Branch Prediction
The Problem
Modern CPUs speculatively execute past branches before knowing the outcome. When the prediction is wrong, the pipeline flushes - typically 15-20 cycles wasted.
The Benchmark
Conditionally sum array elements:
for (size_t i = 0; i < n; i++) {
if (array[i] < threshold)
sum += array[i];
}
Three variants: - Sorted: First half below threshold, second half above. Predictor learns the pattern. - Random: 50% probability per element.
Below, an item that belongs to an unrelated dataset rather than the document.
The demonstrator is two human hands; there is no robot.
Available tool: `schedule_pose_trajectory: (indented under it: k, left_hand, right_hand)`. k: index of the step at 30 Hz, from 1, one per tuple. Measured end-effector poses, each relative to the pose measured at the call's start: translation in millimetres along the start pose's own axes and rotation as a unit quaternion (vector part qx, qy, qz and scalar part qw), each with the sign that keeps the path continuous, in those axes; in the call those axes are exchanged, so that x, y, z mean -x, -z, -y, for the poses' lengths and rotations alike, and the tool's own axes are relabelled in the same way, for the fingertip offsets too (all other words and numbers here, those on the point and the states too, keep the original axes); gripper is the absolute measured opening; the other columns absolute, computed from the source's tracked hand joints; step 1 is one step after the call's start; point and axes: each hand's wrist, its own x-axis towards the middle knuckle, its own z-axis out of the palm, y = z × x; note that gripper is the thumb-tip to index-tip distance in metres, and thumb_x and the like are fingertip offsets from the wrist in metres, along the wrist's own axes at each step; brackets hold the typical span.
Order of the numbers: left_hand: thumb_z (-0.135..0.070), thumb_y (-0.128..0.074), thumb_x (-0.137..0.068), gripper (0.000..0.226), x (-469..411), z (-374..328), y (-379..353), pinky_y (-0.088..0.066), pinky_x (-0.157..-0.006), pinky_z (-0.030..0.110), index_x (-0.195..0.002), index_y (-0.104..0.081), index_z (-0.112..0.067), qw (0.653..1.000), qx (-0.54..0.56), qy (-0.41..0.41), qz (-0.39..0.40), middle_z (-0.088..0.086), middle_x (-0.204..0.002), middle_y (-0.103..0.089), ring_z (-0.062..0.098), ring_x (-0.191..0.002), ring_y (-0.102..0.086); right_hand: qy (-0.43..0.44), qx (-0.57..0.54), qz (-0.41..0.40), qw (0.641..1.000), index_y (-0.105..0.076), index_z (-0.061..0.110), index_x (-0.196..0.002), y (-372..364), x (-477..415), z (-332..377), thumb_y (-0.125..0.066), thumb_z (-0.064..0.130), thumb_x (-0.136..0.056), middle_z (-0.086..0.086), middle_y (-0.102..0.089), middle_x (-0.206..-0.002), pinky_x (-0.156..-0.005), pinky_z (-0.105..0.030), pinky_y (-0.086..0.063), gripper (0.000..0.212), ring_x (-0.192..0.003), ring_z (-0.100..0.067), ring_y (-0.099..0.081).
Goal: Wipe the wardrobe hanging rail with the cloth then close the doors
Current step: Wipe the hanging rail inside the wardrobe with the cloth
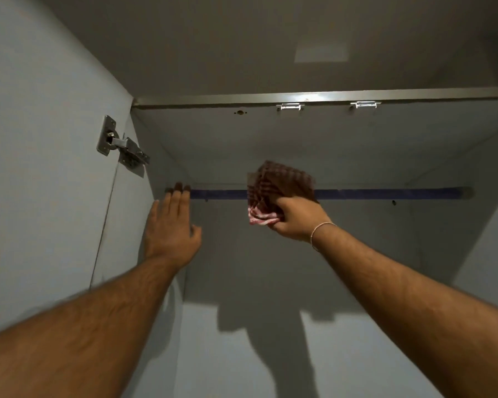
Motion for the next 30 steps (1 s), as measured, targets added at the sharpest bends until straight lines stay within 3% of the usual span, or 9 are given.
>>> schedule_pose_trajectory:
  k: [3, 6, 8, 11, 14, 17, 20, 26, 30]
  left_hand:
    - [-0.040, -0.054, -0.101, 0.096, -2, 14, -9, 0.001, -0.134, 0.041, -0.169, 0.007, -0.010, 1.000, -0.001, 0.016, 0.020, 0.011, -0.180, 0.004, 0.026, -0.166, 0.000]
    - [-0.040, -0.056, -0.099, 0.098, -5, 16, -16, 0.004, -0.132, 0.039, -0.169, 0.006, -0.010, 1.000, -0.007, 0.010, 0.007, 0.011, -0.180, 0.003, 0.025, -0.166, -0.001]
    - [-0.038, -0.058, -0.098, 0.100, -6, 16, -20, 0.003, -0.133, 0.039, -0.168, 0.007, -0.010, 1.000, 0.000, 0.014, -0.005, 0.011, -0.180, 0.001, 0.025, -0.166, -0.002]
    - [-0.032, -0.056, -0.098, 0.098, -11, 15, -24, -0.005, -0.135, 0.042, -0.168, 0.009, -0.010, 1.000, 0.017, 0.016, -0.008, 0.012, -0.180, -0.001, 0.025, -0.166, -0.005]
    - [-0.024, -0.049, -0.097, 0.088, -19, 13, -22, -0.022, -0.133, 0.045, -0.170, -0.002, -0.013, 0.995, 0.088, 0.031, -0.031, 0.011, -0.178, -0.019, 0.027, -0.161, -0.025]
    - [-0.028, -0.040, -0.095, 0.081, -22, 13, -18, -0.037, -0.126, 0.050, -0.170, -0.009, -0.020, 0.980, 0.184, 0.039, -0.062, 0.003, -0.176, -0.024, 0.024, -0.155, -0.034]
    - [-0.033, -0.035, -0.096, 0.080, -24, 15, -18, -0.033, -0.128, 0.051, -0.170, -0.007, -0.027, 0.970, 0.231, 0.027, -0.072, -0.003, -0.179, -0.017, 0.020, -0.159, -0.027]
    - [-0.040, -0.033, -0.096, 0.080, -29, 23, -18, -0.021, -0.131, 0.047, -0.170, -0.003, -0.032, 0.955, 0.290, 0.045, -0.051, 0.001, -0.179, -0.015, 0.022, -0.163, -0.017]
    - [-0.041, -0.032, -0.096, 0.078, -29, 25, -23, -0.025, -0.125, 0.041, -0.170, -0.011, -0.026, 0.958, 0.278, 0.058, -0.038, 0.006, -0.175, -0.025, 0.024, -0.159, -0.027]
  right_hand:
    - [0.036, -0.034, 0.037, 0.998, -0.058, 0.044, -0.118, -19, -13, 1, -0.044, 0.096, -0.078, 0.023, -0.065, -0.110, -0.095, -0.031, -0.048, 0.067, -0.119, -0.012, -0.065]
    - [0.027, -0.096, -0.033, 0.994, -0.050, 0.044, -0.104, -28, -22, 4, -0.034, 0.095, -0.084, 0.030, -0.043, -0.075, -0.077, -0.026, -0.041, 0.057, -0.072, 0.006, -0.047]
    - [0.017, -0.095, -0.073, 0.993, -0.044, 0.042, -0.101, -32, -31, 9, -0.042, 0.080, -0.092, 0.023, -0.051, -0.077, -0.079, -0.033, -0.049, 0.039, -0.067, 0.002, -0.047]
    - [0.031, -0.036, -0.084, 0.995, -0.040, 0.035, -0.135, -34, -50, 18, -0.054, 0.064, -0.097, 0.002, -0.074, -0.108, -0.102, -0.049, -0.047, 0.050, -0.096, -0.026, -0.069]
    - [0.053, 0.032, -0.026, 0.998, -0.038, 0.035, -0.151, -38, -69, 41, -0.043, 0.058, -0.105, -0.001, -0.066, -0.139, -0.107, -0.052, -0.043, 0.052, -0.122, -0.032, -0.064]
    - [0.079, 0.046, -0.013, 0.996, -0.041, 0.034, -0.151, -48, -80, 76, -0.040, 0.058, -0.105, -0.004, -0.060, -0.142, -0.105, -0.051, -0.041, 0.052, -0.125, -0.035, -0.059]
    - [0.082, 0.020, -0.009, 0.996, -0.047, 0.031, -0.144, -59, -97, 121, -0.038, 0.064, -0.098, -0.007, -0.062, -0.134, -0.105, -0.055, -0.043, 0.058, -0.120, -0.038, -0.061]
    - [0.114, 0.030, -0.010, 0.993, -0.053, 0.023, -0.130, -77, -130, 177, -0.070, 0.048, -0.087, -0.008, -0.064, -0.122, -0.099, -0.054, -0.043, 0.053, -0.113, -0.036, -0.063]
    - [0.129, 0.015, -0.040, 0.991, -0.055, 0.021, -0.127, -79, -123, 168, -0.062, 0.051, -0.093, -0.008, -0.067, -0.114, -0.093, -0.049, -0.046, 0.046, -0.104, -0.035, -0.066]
Predictor wrong ~50% of the time. - Branchless: Use bit manipulation instead of a branch.
Results (64 MB array)
| Variant | ns/element | vs sorted |
|---|---|---|
br_sort (sorted) |
0.85 ns | 1.0× |
br_less (branchless) |
1.41 ns | 1.7× |
br_rand (random) |
2.75 ns | 3.2× |
Observations
1. Misprediction Penalty: ~2 ns / ~6 cycles
Random data causes ~50% misprediction. The 1.9 ns difference (2.75 - 0.85) amortized over 50% mispredictions suggests ~4 ns per misprediction, or ~12 cycles at 3 GHz.
2. Branchless Trades ALU for Predictability
The branchless version:
uint64_t mask = -(array[i] < threshold); // 0 or 0xFFFFFFFFFFFFFFFF
sum += array[i] & mask;
More instructions, but no branch. Faster than mispredicted branches, slower than predicted ones.
3. When to Use Branchless
- Predictable data (sorted, patterns): Use branches
- Unpredictable data (random, hashed): Use branchless
- Mixed: Profile and measure
4. Modern Compilers
GCC/Clang may auto-convert branches to conditional moves (cmov) with -O3. Check the assembly if results seem off.
Branch Predictor Basics
Modern predictors use: - Local history: Pattern of recent outcomes for this branch - Global history: Pattern of recent branches (any branch) - Hybrid: Combines both with neural-network-like structures (TAGE)
Predictors can learn patterns like "taken 3×, not taken 1×, repeat". They fail on truly random data.
Running
./bench br_sort 64 # Predictable (sorted)
./bench br_rand 64 # Unpredictable (random)
./bench br_less 64 # Branchless (mask)